28 December 2012
Amid raving economic forecasts that Africa will be the next big emerging market, chronic food shortages remain stubbornly immune to solutions. The African Union is aware of this weak link and is working to convince its members to boost investments in agriculture.
It’s a tall order. But there are signs of progress, thanks in part to an innovative plan by the AU’s development agency, NEPAD, called the Comprehensive Africa Agriculture Development Programme (CAADP).
CAADP’s message is simple but powerful: More investments in agriculture will end hunger and lift millions out of poverty; Or would it? Masimba Tafirenyika reports for Africa Renewal.
The programme has several elements, but the best-known requires signatories to spend at least 10 per cent of their budgets on agriculture. To date, 30 countries have signed up.
CAADP’s scorecard so far is mixed. Some countries are still grappling with the teething troubles of translating their plans into action. But those that have faithfully followed the programme are seeing positive changes.
CAADP is a noble idea. Yet it suffers from two major weaknesses; it doesn’t have enough money to back its plan; and it has no power to compel members to adopt its recommendations.
Take the European Union’s farm subsidy programme – the Common Agriculture Policy (CAP), for instance, which was created in response to severe food shortages in Europe back in the 1950s.

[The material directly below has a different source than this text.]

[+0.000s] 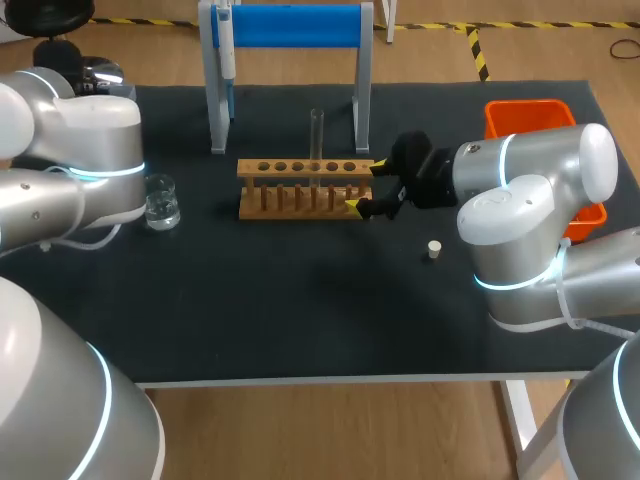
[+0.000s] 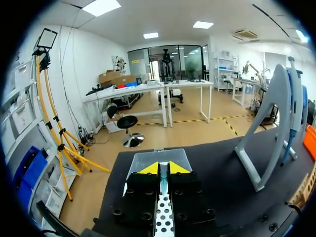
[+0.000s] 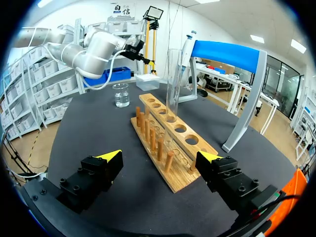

CAP has money – in 2010 it was gobbling up about 40 per cent of the EU’s budget – and the power to impose conditions on members that get subsidies.
True, EU subsidies hurt farmers in poor nations, but they have raised the incomes of EU farmers and produced more quality food for consumers.
In contrast, CAADP uses moral suasion to induce members to stick to their commitments. Worse still, it relies heavily on donors for investments in countries that have signed up to it.
Equally troubling is that a big chunk of the national budgets of most CAADP signatories comes from donors, subjecting Africa to aid cuts whenever donor economies slump or priorities shift, or when domestic African political fortunes change, as events in Malawi, Rwanda and elsewhere have clearly shown.
CAADP can be effective, but only to the extent that signatories are committed to doing the necessary heavy lifting.
Each member’s contribution could be based on its ability to pay, perhaps using GNP per capita as a guide. Such a fund could then be used to reduce CAADP’s dependence on donors.
True, setting aside a tenth of the budget for agriculture is a big deal for poor countries often faced with competing priorities.
But success in agriculture reduces the pressure to finance solutions to social problems caused by hunger and poverty. Putting money into agriculture is a smart investment.